Der japanische „Tag des Dankes für die Arbeit“ ist eine Mischung aus Erntedankfest und dem bei uns bekannten „Maifeiertag“, also dem Tag der Arbeit, den es so in Japan nicht gibt. Geehrt werden sollen die harte Arbeit der Menschen und die Früchte dieser Arbeit. Metaphorisch und buchstäblich. Eine schöne Idee, wie ich finde!

Hier in Deutschland feiern wir die erfolgreiche Ernte. Und obwohl das Erntedankfest mit dem Christentum verwoben ist, gab es schon lange vorher ähnliche Festlichkeiten. Auch heute muss man nicht besonders christlich sein, um Spaß an den bunten Festumzügen, den herbstlichen Dekorationen oder einfach gutem Essen zu haben. Regionale und saisonale Gerichte stehen wieder hoch im Kurs. Gut so, ist meine Meinung! Und genau diese beiden Komponenten kommen beim Erntedank-Fest besonders zur Geltung.

Gute Ernte? Gesunde Gerichte!

Das fröhliche Herbstfest erinnert mich aber nicht nur daran, dankbar für alles zu sein, was ich habe, sondern auch daran, wie wichtig gesundes und frisches Essen ist. Es wäre doch zu schade, wenn die ganzen frischen Gemüsesorten nur als Pizzabelag enden würden. Deswegen nehme ich das Erntedankfest auch als Anlass, mich gesünder zu ernähren.

Bevor der Winter mit schwerer (wenn auch leider unglaublich leckerer) Kost aufwartet, ist jetzt noch einmal Zeit, unserer Verdauung und damit unserem Körper etwas Gutes zu tun. Der Darm besitzt nämlich so etwas wie ein zweites Gehirn. Er reguliert nicht nur die Nährstoffaufnahme, sondern ist auch für das Immunsystem und sogar unsere Gefühlslage verantwortlich. Incroyable, non? Umso wichtiger, dass es ihm gut geht. Und dafür sorgen wir am besten mit ausgewogener und erntefrischer Kost, wie es sie in der goldenen Jahreszeit im Überfluss gibt. Ein Glück!

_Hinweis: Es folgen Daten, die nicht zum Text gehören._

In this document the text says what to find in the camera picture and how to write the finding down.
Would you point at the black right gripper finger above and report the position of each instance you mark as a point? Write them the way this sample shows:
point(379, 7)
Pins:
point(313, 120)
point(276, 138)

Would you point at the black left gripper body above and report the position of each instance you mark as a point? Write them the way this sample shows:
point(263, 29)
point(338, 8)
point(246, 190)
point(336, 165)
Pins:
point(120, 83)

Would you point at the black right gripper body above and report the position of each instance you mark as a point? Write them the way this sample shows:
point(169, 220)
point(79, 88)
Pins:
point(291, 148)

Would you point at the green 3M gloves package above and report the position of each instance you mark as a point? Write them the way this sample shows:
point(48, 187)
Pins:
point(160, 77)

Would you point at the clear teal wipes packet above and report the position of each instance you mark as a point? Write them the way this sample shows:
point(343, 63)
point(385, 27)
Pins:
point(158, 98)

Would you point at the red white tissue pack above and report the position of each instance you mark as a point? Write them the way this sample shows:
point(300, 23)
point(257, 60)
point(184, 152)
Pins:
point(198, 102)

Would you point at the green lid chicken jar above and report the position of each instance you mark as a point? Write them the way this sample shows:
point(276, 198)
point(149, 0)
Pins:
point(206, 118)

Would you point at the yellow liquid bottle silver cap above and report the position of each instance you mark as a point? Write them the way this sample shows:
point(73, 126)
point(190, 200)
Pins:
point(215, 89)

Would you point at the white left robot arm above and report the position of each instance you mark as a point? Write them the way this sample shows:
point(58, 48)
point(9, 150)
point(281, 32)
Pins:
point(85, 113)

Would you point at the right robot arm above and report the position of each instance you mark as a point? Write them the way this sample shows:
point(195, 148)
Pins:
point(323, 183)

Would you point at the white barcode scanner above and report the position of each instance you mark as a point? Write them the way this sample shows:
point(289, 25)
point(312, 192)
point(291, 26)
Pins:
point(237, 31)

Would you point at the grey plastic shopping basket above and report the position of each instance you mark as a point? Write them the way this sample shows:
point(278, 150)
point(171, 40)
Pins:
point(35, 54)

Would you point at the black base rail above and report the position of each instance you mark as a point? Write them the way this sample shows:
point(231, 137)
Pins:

Mein Lieblingsrezept für das Erntedankfest: Bratkartoffeln mit Kürbis und ein frischer Salat

Auch wenn es in Deutschland eher unüblich ist, das Erntedankfest groß zu feiern, habe ich es zur Tradition gemacht, jedes Jahr ein besonders leckeres und frisches Gericht zu Ehren dieses Tages zu kredenzen. Schließlich muss man die Feste feiern, wie sie fallen! Und eine gute Ernte ist wirklich ein wunderbarer Anlass für eine Genießerin wie mich. Zum Herbst passen besonders gut Früchte und Gemüse wie Apfel, Kürbis und Kartoffel. Deshalb schöpfe ich hier für mein Erntedank-Gericht aus dem Vollen:

Für fünf Portionen brauchst du:

  • 600g festkochende Kartoffeln
  • 250g HokkaidoKürbis
  • 1 Zwiebel
  • 40g Speck
  • etwas Butter
  • 3 Äpfel
  • 2 Karotten
  • 3 EL Zitronensaft
  • eine Prise Salz und Zucker
  • optional: Walnüsse

Für die Kartoffeln:

Zunächst die ungeschälten Kartoffeln circa 20 Minuten lang kochen, dann pellen und abkühlen lassen. Währenddessen den Kürbis aushöhlen und entkernen und diesen zusammen mit der Zwiebel in dünne Scheiben schneiden. Die Butter in einer Pfanne erhitzen. Anschließend die Kartoffeln ebenfalls in Scheiben schneiden und bei starker Hitze von beiden Seiten goldbraun braten. Erst wenn die Kartoffeln schon eine Grundbräune haben, die Zwiebeln, den Speck und zum Schluss die Kürbisscheiben hinzugeben und alles gut durchschwenken.

Für den Salat:

Die Äpfel und Möhren mithilfe einer großen Reibe klein raspeln. Kleiner Tipp: Nimm ruhig die grobe Seite der Reibe. Nur so wird dein Salat nachher richtig schön saftig. Zitronensaft mit Salz und Zucker vermengen und unter den Salat mischen. Das erhält die kräftige Farbe und verleiht zusätzlich Geschmack. Wenn du magst, kannst du jetzt noch Walnüsse hinzugeben. Für den extra Knusper-Effekt.

Schön angerichtet ist das für mich ein Gourmet-Herbstessen. Ich lade meine Freunde ein und wir verbringen einen herrlich herbstlichen Abend zusammen! Und dazu: ein wunderbares Menü dank Erntedank! Lass es dir schmecken!